Lookup Transformation

Improve your data with the LookupTransformation. This guide shows you how to add more information to your data as it moves through the process, making sure your data is complete and useful.

Overview

The LookupTransformation in ETLBox is a powerful component used to enhance your ETL processes by enriching input data with additional information from a secondary data source, referred to as the lookup source. This is essential when you need to combine data from different sources to ensure your dataset is complete and comprehensive.

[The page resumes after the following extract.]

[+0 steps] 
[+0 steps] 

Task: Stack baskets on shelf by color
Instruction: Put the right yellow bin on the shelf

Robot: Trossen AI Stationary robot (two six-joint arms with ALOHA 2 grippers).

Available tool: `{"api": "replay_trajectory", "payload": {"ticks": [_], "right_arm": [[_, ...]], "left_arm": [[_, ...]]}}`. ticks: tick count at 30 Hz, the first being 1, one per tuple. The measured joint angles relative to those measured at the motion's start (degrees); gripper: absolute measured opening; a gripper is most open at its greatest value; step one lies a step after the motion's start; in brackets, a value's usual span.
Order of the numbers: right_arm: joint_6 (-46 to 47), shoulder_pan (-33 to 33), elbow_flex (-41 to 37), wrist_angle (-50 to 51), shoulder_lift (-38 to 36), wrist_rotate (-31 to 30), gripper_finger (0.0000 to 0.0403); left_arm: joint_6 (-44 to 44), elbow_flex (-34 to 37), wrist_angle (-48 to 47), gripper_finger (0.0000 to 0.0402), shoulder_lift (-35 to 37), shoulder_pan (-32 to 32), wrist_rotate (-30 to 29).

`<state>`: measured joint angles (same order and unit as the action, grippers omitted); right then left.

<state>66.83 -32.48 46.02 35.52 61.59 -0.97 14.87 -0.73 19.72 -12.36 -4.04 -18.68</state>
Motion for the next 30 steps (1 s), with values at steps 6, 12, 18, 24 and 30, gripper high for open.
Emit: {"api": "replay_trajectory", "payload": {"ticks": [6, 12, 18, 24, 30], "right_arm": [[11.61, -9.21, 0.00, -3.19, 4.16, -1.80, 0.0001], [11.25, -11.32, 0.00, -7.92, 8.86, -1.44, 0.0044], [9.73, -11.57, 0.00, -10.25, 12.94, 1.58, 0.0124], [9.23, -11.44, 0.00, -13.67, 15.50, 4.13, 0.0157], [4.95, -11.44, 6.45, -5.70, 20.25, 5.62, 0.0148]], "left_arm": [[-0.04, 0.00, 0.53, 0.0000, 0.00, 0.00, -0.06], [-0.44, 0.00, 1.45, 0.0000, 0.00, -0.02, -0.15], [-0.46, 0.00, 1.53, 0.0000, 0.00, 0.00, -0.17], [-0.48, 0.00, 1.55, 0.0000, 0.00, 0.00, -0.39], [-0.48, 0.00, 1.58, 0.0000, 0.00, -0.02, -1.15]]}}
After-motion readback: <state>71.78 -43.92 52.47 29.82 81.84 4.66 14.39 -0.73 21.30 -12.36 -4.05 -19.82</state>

The lookup is a partially blocking transformation. When a row arrives at the LookupTransformation, the component will start to load the lookup source data. It will block execution until either all lookup data has been loaded (Full cache mode) or the relevant lookup data has been loaded into memory (partial cache mode).

Basic Lookup

The core functionality of the LookupTransformation is to merge data from the lookup source with your primary data flow. You start by defining your input and lookup data models. For example:

public class InputRow {
    public int Id { get; set; }
    public string Value { get; set; }
}

public class LookupRow {
    public int LookupId { get; set; }
    public string LookupValue { get; set; }
}

You then create the sources for both input and lookup data:

var inputSource = new MemorySource<InputRow>();
inputSource.DataAsList = new List<InputRow> {
    new InputRow { Id = 1 },
    new InputRow { Id = 2 },
    new InputRow { Id = 3 }
};

var lookupSource = new MemorySource<LookupRow>();
lookupSource.DataAsList = new List<LookupRow> {
    new LookupRow { LookupId = 1, LookupValue = "Value1" },
    new LookupRow { LookupId = 2, LookupValue = "Value2" }
};

Configure the LookupTransformation to specify how the input data should be enriched:

var lookup = new LookupTransformation<InputRow, LookupRow>();
lookup.Source = lookupSource;
lookup.ApplyRetrievedCacheToInput = (input, cache) => {
    input.Value = cache.List.FirstOrDefault(l => l.LookupId == input.Id)?.LookupValue;
    return input;
};

Finally, execute the transformation by linking the sources and destination:

var dest = new MemoryDestination<InputRow>();
inputSource.LinkTo(lookup);
lookup.LinkTo(dest);
Network.Execute(inputSource);

After executing the transformation, you can access the enriched data from the destination:

foreach (var row in dest.Data) {
    Console.WriteLine($"Id: {row.Id}, Value: {row.Value}");
}

Lookup source types

As a source for the lookup transformation any ETLBox source component will do. So you could use the DbSource to read the lookup data from the a database table, or you could use the CsvSource or JsonSource to gather lookup data from a file. When you use the streaming connectors (like JsonSource, CsvSource, XmlSource, etc.) you are not limited to read data from files - you could also change the ResourceType to ResourceType.Http or ResourceType.AzureBlob to read from some web endpoint or Azure blob. If you need to have your own logic to retrieve your lookup data, you could use the CustomSource to define your own logic how to gather your lookup source data.

Caching Modes

The LookupTransformation offers two caching modes to optimize performance.

Full Cache

Full caching loads all the lookup data into memory before processing starts, making it ideal for smaller datasets. To enable full caching, set the CacheMode property:

lookup.CacheMode = CacheMode.Full;

This will work for all source types.

Partial Cache

Note

The partial cache is only applicable if the Lookup source is a database. For other source types you can only use the Full Cache

Partial caching loads only the necessary lookup data as needed, which is suitable for larger datasets. This helps manage memory usage efficiently:

lookup.CacheMode = CacheMode.Partial;
lookup.PartialCacheSettings.LoadBatchSize = 100; // Load data in batches of 100 records

The partial cache will only work in combination with the DbSource as source for the Lookup.

Cache Eviction Policies

When using partial caching, it’s important to manage the cache size. The LookupTransformation provides several eviction policies to control how data is removed from the cache when it reaches its maximum size:

  • Least Recently Used (LRU): Evicts the least recently accessed items from the cache.
  • Least Frequently Used (LFU): Evicts the least frequently accessed items from the cache.
  • First In First Out (FIFO): Evicts the oldest items in the cache first.
  • Last In First Out (LIFO): Evicts the most recently added items first.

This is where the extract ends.